Por Rodrigo Fonseca
Especial para o Correio da Manhã
Debruçada sobre as páginas de um novo roteiro, para filmar nos próximos meses, a cineasta francesa Claire Denis, de 77 anos, viveu um 2022 mágico, depois de ser contemplada com o Urso de Prata de Melhor Direção na Berlinale por "Com Amor e Fúria" (já lançado aqui) e ao receber o Grande Prêmio do Júri do Festival de Cannes por uma joia que acaba de chegar ao país via streaming. "Stars at Noon" hoje já pode ser alugado na Amazon Prime.
Inédito em circuito aqui, o longa-metragem também está disponível na Apple TV, no Youtube Movies, na Claro TV e no Vivo Play. Idealizado pra telonas, consagrado no Palais des Festivals da Croisette, acabou indo pra telinha, consagrando um veio estético dos mais caudalosos do audiovisual.

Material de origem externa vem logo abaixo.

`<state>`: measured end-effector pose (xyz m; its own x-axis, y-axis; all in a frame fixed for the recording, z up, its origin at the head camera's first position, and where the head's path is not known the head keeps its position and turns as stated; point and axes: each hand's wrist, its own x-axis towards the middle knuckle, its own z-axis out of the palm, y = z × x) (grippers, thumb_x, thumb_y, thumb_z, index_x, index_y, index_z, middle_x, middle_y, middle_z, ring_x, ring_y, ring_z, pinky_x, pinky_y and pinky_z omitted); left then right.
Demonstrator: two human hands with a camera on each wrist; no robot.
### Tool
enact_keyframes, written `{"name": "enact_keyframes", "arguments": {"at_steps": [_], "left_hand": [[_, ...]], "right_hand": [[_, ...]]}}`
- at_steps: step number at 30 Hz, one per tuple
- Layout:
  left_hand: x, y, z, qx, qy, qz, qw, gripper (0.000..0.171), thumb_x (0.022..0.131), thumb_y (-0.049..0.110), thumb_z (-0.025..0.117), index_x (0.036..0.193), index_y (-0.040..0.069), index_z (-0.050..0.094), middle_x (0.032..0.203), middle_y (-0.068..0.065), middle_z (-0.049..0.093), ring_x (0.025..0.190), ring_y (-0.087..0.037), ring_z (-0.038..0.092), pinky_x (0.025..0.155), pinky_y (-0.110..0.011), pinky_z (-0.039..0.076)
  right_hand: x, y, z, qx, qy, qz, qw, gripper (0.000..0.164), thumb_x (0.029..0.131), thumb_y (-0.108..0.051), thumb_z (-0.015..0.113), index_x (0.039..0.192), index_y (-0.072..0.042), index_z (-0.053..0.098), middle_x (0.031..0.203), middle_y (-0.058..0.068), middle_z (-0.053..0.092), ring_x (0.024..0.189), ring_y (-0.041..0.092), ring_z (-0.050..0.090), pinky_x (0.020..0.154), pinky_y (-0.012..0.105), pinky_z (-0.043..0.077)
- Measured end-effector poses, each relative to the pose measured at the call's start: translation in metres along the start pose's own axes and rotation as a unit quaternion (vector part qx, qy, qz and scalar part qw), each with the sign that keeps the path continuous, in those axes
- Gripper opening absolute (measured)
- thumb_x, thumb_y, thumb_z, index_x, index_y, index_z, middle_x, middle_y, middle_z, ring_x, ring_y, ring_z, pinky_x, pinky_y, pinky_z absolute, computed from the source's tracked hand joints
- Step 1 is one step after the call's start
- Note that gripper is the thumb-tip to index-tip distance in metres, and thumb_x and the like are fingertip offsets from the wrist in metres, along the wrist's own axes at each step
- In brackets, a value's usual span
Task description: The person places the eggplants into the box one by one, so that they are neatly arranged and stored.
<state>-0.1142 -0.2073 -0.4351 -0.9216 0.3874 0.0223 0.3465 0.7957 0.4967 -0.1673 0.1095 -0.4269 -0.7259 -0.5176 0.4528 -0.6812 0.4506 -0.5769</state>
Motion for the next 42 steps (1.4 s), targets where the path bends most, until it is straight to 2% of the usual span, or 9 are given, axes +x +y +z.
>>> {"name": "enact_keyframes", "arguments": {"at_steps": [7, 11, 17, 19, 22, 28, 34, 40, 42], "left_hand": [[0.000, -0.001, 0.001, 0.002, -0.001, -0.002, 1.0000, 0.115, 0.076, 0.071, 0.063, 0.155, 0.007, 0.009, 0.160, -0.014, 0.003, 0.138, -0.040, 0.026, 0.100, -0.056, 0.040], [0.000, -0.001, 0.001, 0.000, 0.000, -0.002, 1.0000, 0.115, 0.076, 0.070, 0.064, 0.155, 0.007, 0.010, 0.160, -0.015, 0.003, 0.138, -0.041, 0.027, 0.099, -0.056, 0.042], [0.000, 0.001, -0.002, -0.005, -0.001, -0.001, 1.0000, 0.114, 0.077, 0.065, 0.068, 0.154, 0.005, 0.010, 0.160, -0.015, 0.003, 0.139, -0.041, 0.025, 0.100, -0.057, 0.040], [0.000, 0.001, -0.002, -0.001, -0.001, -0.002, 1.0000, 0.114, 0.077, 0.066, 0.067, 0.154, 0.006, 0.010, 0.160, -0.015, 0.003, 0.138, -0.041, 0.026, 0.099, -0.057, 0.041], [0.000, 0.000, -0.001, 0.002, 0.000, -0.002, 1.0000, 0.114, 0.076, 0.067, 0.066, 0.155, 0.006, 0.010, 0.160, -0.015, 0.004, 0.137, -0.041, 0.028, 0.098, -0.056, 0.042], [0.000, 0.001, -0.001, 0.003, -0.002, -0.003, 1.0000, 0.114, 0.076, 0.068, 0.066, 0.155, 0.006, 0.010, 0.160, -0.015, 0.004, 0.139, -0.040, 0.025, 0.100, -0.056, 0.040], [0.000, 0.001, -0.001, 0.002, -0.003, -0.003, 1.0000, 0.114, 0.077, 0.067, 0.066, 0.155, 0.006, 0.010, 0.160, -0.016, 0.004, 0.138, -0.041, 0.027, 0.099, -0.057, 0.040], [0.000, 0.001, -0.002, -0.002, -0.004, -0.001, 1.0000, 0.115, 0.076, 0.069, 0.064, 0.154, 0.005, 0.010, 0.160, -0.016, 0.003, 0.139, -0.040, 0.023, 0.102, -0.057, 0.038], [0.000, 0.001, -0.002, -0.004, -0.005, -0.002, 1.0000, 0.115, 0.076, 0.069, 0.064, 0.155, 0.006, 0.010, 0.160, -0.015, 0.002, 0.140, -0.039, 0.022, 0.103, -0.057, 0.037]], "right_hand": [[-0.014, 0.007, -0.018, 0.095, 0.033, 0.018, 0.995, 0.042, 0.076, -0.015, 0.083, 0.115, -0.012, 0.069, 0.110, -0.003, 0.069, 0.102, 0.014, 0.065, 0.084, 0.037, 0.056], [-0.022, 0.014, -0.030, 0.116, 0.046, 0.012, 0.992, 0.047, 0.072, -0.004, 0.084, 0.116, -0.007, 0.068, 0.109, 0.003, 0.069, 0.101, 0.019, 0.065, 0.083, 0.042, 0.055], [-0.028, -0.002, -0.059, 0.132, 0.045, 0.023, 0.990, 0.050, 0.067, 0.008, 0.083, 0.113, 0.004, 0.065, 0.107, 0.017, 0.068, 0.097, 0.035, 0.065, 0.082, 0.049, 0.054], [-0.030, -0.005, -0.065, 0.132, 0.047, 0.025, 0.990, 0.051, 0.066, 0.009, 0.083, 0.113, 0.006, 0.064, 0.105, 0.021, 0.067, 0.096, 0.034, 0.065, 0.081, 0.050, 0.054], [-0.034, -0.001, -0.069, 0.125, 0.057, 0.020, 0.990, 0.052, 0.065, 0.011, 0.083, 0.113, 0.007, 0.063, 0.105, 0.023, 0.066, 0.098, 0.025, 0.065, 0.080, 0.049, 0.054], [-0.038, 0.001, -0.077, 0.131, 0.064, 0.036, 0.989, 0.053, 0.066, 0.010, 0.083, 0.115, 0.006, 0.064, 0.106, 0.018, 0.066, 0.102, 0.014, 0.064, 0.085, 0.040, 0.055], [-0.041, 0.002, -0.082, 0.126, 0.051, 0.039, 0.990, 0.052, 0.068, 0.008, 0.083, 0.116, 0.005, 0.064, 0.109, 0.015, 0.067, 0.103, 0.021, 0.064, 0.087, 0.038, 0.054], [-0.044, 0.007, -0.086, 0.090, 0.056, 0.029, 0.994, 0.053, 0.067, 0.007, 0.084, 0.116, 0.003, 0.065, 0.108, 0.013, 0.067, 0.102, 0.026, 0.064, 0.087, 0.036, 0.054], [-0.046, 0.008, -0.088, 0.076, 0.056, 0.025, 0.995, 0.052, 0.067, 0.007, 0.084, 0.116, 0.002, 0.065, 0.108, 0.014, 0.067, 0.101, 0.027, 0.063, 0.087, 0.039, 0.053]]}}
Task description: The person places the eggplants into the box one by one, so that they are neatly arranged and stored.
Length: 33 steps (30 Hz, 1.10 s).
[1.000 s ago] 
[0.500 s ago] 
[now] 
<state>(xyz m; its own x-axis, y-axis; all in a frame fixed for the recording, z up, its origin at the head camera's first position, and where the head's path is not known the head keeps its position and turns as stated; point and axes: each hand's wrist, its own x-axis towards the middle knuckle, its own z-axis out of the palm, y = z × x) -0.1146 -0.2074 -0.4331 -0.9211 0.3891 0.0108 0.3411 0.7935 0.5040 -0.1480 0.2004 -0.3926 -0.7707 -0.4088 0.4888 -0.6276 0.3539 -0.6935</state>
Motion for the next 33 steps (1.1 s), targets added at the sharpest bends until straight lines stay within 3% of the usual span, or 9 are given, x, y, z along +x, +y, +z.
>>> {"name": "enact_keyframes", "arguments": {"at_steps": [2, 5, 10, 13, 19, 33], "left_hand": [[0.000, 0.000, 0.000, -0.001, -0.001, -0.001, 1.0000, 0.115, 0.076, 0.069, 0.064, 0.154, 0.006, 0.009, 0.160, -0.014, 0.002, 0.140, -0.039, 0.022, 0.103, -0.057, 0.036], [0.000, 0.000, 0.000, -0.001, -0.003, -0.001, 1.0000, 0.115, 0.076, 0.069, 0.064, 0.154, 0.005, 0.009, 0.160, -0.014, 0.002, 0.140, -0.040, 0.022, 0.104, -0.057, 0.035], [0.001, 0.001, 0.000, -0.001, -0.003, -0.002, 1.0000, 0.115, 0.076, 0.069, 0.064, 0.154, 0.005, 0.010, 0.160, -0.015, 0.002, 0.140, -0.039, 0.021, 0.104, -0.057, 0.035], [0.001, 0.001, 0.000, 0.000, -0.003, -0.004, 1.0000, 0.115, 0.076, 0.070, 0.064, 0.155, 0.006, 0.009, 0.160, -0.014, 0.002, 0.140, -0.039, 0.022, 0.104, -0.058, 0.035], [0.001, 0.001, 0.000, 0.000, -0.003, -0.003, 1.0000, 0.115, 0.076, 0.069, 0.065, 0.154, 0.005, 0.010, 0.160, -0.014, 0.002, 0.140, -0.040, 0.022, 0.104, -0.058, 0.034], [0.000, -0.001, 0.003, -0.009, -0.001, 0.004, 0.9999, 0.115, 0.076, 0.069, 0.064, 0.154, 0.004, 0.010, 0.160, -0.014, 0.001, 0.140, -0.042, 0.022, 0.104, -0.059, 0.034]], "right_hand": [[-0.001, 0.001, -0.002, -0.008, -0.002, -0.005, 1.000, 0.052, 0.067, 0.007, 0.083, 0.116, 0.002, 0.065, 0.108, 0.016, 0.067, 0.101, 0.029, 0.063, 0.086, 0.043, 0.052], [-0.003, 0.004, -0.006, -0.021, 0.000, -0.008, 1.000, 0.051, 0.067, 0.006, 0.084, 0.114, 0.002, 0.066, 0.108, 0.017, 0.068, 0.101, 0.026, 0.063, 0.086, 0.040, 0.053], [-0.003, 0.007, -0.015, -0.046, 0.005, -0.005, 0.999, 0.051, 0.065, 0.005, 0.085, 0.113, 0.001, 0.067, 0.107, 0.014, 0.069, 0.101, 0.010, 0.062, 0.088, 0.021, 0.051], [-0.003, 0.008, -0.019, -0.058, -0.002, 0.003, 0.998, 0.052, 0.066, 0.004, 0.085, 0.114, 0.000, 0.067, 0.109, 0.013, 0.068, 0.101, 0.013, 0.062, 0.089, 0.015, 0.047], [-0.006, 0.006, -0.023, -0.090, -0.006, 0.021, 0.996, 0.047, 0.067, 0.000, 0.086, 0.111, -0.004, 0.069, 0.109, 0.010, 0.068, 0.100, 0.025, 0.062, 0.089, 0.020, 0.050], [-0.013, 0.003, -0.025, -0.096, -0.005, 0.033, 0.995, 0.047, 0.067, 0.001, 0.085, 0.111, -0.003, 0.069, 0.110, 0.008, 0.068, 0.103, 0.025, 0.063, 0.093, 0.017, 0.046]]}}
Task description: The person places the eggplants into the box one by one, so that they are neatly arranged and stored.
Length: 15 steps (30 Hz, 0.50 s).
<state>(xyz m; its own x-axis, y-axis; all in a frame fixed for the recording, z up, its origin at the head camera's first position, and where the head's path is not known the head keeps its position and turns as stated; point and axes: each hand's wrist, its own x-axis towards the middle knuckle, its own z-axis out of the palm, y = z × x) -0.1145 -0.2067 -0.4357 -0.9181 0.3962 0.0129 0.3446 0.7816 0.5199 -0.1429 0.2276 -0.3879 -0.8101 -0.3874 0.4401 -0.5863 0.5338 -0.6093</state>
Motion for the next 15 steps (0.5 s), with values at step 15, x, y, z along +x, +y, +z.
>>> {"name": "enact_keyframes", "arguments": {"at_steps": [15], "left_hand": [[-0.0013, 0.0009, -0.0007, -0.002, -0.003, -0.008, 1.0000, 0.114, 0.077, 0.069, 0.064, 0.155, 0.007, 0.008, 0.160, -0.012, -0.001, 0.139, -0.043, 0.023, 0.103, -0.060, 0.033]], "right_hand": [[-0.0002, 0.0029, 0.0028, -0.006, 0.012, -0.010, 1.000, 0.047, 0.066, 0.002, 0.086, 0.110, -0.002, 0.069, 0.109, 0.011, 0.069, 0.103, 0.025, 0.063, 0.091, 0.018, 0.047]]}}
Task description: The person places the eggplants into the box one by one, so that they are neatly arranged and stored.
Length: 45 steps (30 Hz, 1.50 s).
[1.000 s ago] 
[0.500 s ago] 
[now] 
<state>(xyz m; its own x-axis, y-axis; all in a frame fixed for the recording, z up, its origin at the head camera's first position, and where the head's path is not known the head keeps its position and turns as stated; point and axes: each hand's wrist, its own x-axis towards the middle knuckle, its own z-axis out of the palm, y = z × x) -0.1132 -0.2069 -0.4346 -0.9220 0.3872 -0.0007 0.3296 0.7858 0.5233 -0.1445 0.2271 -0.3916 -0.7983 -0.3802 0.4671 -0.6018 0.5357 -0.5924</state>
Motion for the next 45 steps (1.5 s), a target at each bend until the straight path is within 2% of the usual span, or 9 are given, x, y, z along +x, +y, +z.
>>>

"Fazer cinema é um processo penoso e não gosto que me apressem", disse a cineasta em Cannes, ao explicar ao Correio da Manhã o método como trabalha. "O que eu busco num filme é o extraordinário que existe em cada expressão, tentando entender as emoções por trás de cada gesto, cada olhar".
Cultuada por "Nenette e Boni" (Leopardo de Ouro no Festival de Locarno, em 1996), "Bom Trabalho" (1999), "High Life" (2018) e outras pérolas, Claire foi rodar "Stars at Noon" no Panamá, embora a trama que se passe entre lá e a Nicarágua dos dias de hoje, apesar das várias referência ao tempo da revolução sandinista, entre os anos 1980 e 1990. A base do longa foi o romance homônimo de Denis Johnson, que a cineasta devorou há uns treze anos. Margareth Qualley (a protagonista da série 'Maid') é a protagonista. "Eu queria filmar com Robert Pattinson, a quem admiro muito e com quem fiz 'High Life'. Ele queria também e estava tudo certo, até que ele ficou preso nos compromissos com o novo 'Batman', e com atrasos ligados à covid-19. Aí eu consegui Joe Alwyn, que é um ator magnífico também", conta Claire. Freelancer sem página em branco ou post pra preencher, Trish, a personagem de Qualley em "Stars at Noon" vive mal do Jornalismo, em especial no canteiro da Nicarágua, vetorizado por dilemas políticos da Costa Rica, pra onde escolheu viajar. A viagem partiu de um princípio de indisfarçável xenofobia: "Eu queria ver o tamanho que o Inferno pode ter, por isso vim".
Sob a bela da fotografia de Éric Gautier, vemos Trish penar.
Existe a luta por dinheiro, que arrasta a repórter por mil armações e a um papo (genial) via Zoom com um editor, interpretado por John C. Reilly - em rápida e impagável participação. Existe a CIA, que zumbe feito mosca sobre a carniça das finanças costa-ricenses (boa parte da ação do longa se refere à Costa Rica, apesar de se fincar na Nicarágua). Existem autoridades querendo saber por qual motivo Trish ainda não voltou pra casa, na América. Cabe ao diretor e ator Bennie Safdie dar vida ao agente que investiga as ações de Trish. Há ainda uma dona de hotel que zanga sempre que a americana pede para usar o telefone. E existe a pandemia. Mas, apesar de tudo isso, o encontro com um inglês de fino trato, Daniel (Joe Alwyn), sacoleja a vida e o coração da jornalista.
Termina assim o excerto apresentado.